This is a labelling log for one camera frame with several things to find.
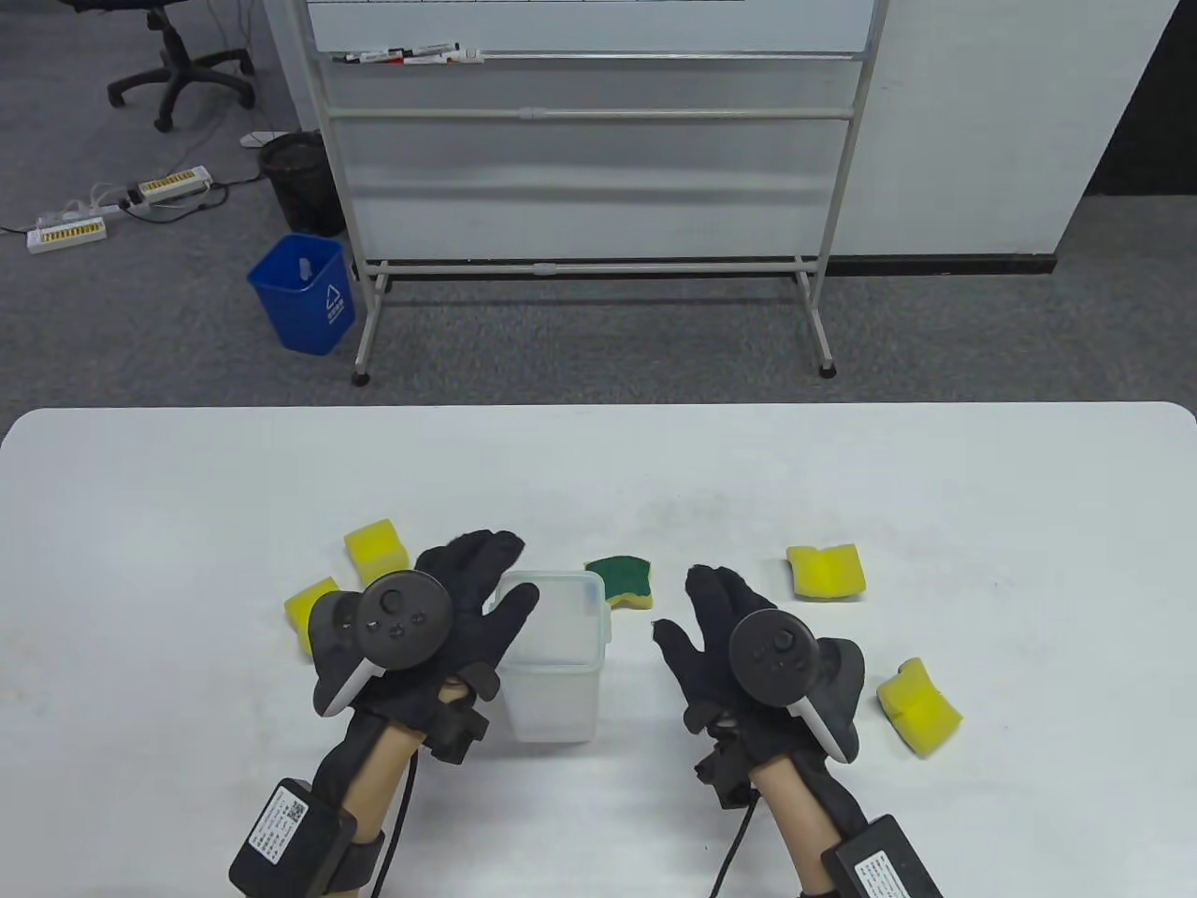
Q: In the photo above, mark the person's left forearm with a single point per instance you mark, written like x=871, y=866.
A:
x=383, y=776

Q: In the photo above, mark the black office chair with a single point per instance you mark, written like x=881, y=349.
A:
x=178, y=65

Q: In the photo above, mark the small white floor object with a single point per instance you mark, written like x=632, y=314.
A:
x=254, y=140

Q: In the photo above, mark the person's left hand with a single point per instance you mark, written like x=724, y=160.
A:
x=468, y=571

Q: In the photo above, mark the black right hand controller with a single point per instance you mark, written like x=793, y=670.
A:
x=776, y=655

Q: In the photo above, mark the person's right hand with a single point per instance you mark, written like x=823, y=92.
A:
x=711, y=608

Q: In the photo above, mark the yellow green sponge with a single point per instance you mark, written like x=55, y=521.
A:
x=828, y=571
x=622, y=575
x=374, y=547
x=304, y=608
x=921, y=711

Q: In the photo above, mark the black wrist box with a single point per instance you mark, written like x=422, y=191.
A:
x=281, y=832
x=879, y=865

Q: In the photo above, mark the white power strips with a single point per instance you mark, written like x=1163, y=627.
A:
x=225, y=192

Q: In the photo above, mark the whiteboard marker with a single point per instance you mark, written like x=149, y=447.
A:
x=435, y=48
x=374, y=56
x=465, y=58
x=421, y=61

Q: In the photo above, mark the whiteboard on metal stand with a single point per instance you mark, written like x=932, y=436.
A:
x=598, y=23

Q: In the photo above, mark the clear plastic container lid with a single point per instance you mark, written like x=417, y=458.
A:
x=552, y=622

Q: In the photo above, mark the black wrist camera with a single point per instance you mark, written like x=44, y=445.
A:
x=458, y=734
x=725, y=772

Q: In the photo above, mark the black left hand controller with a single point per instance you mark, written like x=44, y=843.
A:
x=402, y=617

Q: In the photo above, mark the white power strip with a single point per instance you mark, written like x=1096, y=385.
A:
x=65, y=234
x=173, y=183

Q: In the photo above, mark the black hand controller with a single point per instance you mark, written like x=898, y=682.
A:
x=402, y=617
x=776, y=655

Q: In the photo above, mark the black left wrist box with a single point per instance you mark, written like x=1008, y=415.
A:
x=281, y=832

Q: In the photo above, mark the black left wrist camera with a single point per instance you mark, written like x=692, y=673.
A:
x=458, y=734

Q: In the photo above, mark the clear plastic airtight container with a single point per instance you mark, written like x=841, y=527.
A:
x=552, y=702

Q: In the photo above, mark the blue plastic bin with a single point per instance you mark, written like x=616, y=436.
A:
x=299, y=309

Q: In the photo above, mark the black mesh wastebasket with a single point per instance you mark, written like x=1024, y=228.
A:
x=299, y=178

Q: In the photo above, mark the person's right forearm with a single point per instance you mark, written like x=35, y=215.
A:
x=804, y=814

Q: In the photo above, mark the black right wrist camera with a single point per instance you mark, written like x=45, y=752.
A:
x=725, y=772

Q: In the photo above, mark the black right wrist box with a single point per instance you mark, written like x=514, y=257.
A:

####################

Exercise: In which lines of the material above does the string "container" occur? Copy them all.

Result of the exercise:
Q: In the photo above, mark the clear plastic container lid with a single point per instance you mark, written like x=417, y=458.
Q: In the photo above, mark the clear plastic airtight container with a single point per instance you mark, written like x=841, y=527.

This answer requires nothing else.